I’m trying mothur for few days now and I think that it’s a really nice peace of software.
Maybe I missed this, but it would be wonderful if Mothur would give a fasta file like the output of the get.oturep function but for each individual habitat in a multisample analysis. For example, this file can be use in downstream analyses (after insertion of sequences in arb and unifrac analysis) to get the unifrac distance matrix between habitats. Using the actual get.oturep function, I miss some representative otus that are share between habitats.
Another solution would be to get the unifrac distance matrix directly from mothur but I don’t know if it’s possible yet?

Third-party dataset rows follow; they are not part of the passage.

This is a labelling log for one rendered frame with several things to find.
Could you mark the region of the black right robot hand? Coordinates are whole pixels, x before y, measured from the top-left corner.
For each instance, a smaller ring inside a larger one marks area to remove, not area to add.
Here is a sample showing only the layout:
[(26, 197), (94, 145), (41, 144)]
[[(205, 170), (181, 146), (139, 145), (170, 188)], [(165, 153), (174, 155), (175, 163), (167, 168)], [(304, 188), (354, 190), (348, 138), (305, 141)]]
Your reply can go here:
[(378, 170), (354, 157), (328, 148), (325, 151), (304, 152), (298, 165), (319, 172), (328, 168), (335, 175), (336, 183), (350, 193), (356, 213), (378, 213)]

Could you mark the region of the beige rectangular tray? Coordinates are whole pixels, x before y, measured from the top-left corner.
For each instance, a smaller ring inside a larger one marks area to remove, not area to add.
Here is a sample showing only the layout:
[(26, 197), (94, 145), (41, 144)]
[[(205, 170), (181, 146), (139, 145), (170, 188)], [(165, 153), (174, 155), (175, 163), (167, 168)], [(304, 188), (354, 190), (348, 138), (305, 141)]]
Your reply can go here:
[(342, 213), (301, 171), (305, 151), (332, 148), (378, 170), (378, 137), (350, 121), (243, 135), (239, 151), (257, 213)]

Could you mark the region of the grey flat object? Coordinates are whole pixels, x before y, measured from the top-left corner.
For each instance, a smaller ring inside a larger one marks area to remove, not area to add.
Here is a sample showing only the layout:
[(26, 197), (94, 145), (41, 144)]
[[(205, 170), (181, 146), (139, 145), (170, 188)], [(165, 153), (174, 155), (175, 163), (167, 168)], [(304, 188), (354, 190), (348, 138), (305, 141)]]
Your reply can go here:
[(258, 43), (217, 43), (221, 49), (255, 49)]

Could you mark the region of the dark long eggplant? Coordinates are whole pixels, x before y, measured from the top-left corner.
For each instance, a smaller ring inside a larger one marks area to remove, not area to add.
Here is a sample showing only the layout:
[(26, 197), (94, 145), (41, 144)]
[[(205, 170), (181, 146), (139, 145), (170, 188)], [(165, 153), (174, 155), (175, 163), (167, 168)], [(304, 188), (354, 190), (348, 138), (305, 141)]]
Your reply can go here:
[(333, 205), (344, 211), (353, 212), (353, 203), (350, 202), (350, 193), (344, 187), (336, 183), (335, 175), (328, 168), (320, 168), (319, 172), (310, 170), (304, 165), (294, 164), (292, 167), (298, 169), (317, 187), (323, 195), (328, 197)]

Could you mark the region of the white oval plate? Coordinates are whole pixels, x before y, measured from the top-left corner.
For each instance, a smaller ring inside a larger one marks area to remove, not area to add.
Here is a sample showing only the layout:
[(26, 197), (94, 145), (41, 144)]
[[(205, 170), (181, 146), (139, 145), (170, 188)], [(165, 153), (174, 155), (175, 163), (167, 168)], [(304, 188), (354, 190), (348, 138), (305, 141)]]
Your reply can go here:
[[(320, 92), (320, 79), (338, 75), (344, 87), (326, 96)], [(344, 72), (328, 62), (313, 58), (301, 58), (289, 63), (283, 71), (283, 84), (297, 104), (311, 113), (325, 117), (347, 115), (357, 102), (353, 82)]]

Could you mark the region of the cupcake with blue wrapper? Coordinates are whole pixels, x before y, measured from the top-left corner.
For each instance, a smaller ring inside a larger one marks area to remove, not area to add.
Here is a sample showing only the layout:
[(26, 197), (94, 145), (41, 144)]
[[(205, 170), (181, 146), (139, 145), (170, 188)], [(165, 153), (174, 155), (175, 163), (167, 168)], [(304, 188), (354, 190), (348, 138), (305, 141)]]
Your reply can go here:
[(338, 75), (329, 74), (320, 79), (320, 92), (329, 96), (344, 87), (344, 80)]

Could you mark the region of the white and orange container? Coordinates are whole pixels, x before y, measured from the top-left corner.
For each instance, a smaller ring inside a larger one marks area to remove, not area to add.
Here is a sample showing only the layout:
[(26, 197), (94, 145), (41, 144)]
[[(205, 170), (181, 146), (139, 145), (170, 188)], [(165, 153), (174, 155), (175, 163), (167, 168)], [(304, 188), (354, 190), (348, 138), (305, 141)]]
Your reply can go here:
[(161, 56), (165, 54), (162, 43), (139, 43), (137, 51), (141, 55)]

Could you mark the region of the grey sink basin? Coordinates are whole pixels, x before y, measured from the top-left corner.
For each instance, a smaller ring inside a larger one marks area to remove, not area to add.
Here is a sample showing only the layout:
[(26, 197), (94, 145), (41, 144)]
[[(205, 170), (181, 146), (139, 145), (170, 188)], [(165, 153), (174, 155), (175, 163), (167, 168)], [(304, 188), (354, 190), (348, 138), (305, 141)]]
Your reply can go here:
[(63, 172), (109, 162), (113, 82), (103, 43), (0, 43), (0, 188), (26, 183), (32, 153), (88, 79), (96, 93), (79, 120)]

Have you found the get.sharedseqs command yet (http://www.mothur.org/wiki/Get.sharedseqs)? It’s a new command that I think does what you’re after. You can use it to find sequences that are unique to particular groups as well.

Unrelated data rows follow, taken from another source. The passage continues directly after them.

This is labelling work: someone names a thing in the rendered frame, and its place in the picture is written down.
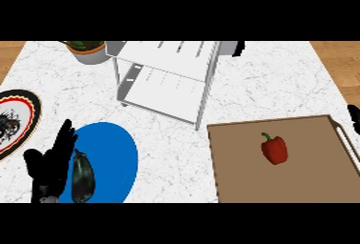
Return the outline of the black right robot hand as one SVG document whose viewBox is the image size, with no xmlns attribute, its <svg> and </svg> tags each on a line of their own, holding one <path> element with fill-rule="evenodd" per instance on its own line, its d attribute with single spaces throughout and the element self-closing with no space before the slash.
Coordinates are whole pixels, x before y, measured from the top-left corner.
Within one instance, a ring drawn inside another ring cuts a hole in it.
<svg viewBox="0 0 360 244">
<path fill-rule="evenodd" d="M 353 121 L 354 131 L 360 135 L 360 109 L 354 105 L 348 104 L 347 110 L 348 110 L 351 121 Z"/>
</svg>

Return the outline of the red bell pepper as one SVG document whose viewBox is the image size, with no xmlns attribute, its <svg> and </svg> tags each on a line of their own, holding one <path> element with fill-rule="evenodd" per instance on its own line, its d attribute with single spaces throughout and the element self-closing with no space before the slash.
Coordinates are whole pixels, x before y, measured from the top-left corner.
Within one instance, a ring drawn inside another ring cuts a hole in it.
<svg viewBox="0 0 360 244">
<path fill-rule="evenodd" d="M 266 141 L 261 143 L 264 157 L 273 165 L 285 163 L 288 159 L 285 140 L 279 136 L 272 138 L 266 132 L 261 135 L 266 137 Z"/>
</svg>

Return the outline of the potted green plant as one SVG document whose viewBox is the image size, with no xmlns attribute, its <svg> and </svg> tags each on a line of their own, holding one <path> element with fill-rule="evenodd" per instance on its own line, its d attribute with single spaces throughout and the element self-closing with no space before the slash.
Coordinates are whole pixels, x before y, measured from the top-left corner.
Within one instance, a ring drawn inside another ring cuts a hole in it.
<svg viewBox="0 0 360 244">
<path fill-rule="evenodd" d="M 102 64 L 109 56 L 105 54 L 103 41 L 62 41 L 77 61 L 84 65 Z"/>
</svg>

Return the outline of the dark eggplant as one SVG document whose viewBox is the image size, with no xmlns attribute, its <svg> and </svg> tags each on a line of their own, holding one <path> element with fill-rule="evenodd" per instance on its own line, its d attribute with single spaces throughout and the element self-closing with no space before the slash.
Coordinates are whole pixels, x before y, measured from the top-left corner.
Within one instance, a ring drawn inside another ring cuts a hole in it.
<svg viewBox="0 0 360 244">
<path fill-rule="evenodd" d="M 95 194 L 96 178 L 87 155 L 75 150 L 72 171 L 72 201 L 84 203 Z"/>
</svg>

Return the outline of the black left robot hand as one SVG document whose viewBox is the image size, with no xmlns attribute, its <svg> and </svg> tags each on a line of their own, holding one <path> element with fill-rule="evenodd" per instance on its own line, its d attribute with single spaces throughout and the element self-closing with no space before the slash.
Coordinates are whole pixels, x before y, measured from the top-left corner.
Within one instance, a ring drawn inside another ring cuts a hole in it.
<svg viewBox="0 0 360 244">
<path fill-rule="evenodd" d="M 65 120 L 55 143 L 46 152 L 24 152 L 28 175 L 33 178 L 31 202 L 58 203 L 68 181 L 70 161 L 75 149 L 77 134 L 72 121 Z"/>
</svg>

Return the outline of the black object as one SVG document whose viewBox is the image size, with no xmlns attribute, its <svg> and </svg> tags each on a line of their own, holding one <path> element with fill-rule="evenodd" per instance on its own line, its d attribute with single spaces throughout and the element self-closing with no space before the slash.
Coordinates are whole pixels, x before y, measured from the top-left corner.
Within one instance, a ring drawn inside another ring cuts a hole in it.
<svg viewBox="0 0 360 244">
<path fill-rule="evenodd" d="M 238 45 L 232 57 L 241 56 L 244 49 L 245 49 L 245 41 L 238 41 Z"/>
</svg>

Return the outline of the patterned decorative plate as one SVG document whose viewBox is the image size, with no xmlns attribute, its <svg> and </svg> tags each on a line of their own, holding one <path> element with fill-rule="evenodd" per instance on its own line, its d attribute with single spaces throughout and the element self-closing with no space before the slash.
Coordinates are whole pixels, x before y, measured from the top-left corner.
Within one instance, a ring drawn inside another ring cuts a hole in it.
<svg viewBox="0 0 360 244">
<path fill-rule="evenodd" d="M 0 91 L 0 161 L 25 143 L 40 117 L 42 100 L 33 92 Z"/>
</svg>

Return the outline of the brown wooden tray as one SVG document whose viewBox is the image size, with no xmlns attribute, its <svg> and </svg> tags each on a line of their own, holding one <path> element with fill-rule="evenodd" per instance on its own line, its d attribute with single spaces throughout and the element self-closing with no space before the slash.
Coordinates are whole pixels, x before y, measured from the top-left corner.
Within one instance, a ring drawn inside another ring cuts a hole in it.
<svg viewBox="0 0 360 244">
<path fill-rule="evenodd" d="M 285 140 L 279 165 L 261 152 L 264 133 Z M 331 116 L 214 124 L 208 138 L 220 201 L 360 202 L 360 155 Z"/>
</svg>

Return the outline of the blue oval plate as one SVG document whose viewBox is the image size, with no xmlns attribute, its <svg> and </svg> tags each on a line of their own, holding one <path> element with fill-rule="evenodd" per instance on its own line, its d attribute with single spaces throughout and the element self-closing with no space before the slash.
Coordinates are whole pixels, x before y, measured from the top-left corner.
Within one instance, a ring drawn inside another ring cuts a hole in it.
<svg viewBox="0 0 360 244">
<path fill-rule="evenodd" d="M 99 122 L 81 127 L 75 149 L 86 153 L 96 179 L 89 203 L 123 203 L 136 182 L 137 149 L 127 130 Z"/>
</svg>

As for unifrac, my current policy is to not output a unifrac-generated distance matrix because my data suggests it doesn’t represent what unifrac proponents suggest. I published this in ISMEJ (http://www.nature.com/ismej/journal/v2/n3/abs/ismej20085a.html) last year, but it doesn’t seem to have been noticed yet. And I would love for people to engage me on this instead of ignoring it. Furthermore, I question the value of trees generated using pyrotags. I guess you could say that I think I’m trying to save people from themselves. I realize this is probably pig-headed of me, but you can probably cobble together the matrix on your own with the output we give you from unifrac.weighted and unifrac.unweighted.
Hope this helps,
Thanks you very much the reply and sorry for the delay in mine.

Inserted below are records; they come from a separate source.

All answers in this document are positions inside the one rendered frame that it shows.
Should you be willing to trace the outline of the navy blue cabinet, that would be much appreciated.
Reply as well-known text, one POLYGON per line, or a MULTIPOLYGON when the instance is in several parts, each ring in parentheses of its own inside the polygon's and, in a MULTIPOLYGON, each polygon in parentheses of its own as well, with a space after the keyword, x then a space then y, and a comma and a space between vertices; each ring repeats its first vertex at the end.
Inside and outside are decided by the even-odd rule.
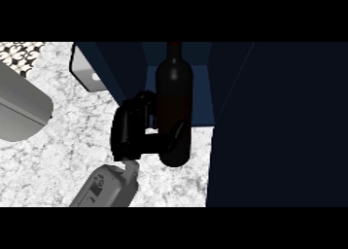
MULTIPOLYGON (((124 103, 143 90, 156 90, 156 71, 168 57, 167 42, 75 42, 113 95, 124 103)), ((193 125, 214 126, 208 62, 209 42, 184 42, 183 58, 193 69, 193 125)))

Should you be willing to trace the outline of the navy blue cabinet door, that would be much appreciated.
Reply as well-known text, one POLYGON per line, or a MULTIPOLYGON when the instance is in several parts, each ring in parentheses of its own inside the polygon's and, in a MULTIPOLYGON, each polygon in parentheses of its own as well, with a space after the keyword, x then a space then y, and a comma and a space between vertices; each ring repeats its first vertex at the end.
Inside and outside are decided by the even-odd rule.
POLYGON ((214 45, 207 203, 348 206, 348 42, 214 45))

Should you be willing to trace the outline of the large pale grey appliance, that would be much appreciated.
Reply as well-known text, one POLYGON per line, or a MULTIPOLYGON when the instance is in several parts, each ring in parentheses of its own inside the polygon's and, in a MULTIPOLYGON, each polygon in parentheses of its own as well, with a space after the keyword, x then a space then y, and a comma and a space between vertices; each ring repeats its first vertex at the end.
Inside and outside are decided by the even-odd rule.
POLYGON ((48 125, 53 112, 51 97, 0 61, 0 139, 29 139, 48 125))

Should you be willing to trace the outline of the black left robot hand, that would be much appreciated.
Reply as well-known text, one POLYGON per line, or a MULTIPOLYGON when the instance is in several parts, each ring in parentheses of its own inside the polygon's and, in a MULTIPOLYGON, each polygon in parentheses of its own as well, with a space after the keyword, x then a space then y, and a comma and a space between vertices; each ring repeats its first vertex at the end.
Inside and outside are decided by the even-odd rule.
POLYGON ((112 126, 112 152, 115 161, 140 160, 143 154, 173 151, 186 131, 186 120, 177 122, 170 132, 147 134, 150 117, 158 118, 158 94, 152 90, 124 101, 112 126))

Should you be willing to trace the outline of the dark wine bottle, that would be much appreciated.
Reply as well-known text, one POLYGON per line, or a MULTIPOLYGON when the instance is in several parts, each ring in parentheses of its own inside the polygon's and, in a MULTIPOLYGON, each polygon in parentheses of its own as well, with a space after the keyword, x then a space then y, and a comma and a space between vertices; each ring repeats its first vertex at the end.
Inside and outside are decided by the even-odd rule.
POLYGON ((161 154, 162 163, 180 167, 190 159, 193 69, 183 59, 181 42, 168 42, 168 58, 156 72, 158 128, 177 137, 173 148, 161 154))

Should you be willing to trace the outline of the small silver appliance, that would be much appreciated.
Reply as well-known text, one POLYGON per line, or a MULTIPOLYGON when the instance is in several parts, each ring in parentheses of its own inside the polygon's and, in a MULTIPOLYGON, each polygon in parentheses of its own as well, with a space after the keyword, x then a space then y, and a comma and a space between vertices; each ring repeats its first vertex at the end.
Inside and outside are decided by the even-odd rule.
POLYGON ((107 89, 78 45, 72 48, 71 72, 90 92, 107 89))

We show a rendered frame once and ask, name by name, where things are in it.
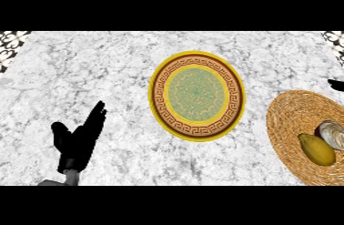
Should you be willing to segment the yellow lemon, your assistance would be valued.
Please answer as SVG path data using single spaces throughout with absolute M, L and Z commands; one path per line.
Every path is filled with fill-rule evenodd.
M 300 134 L 301 150 L 310 161 L 321 166 L 331 166 L 337 161 L 337 154 L 329 144 L 316 136 Z

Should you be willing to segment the grey striped clam shell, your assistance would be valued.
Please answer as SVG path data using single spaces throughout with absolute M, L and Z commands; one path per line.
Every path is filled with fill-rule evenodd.
M 344 151 L 344 127 L 335 121 L 325 120 L 316 127 L 315 135 L 334 149 Z

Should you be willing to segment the yellow patterned plate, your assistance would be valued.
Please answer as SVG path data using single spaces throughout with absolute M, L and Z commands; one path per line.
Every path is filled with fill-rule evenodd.
M 238 125 L 247 93 L 229 62 L 202 51 L 171 55 L 157 67 L 148 88 L 157 122 L 179 138 L 204 142 Z

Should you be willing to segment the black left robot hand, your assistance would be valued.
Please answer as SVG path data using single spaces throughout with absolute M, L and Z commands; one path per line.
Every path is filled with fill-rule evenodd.
M 103 129 L 105 118 L 105 103 L 99 101 L 84 123 L 74 131 L 68 130 L 62 122 L 52 123 L 53 145 L 61 152 L 59 173 L 65 173 L 71 169 L 81 172 L 86 169 Z

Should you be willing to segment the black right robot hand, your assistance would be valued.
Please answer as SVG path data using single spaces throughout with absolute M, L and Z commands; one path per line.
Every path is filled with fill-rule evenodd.
M 344 92 L 344 82 L 343 81 L 337 81 L 334 79 L 329 79 L 328 83 L 329 83 L 331 88 L 334 90 Z

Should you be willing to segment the round woven straw placemat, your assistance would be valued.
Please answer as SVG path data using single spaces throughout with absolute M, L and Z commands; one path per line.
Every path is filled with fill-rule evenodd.
M 335 151 L 332 166 L 319 166 L 307 158 L 298 140 L 301 133 L 315 134 L 325 120 L 344 127 L 344 107 L 322 94 L 290 90 L 269 105 L 266 129 L 276 155 L 294 176 L 307 185 L 344 186 L 344 151 Z

The new Get.sharedseqs function is quite interesting, however i think that the get.oturep function is more adapted to this problem since I’m interested only by representative sequences of each otu. Of course, I could use the Get.sharedseqs function but it would not be very user friendly in this case (many habitats).
Currently I’m comparing the microbial community of various lakes using ribosomal and functional genes. To calculate diversity indices, i join the fasta of each lakes, make a group file and run mothur on this file. But to get the representative OTU for each individual fasta, I still have to run mothur on individual fasta of each lake because I miss the shared ones in the multisample analysis. I still think that it would be very usefull to obtain the same file generated by the get.oturep function but for each habitat (maybe using the group parameter). The rarefaction function do this in multisample analysis as you get an individual rarefaction for each habitat. It would be great to have the same for the get.oturep function.
To be continued…
In version 1.12.0, we will be adding a groups option which will allow you to get a representative sequence from each group for each OTU. Thanks for the suggestion!
Waiting impatiently for the new version…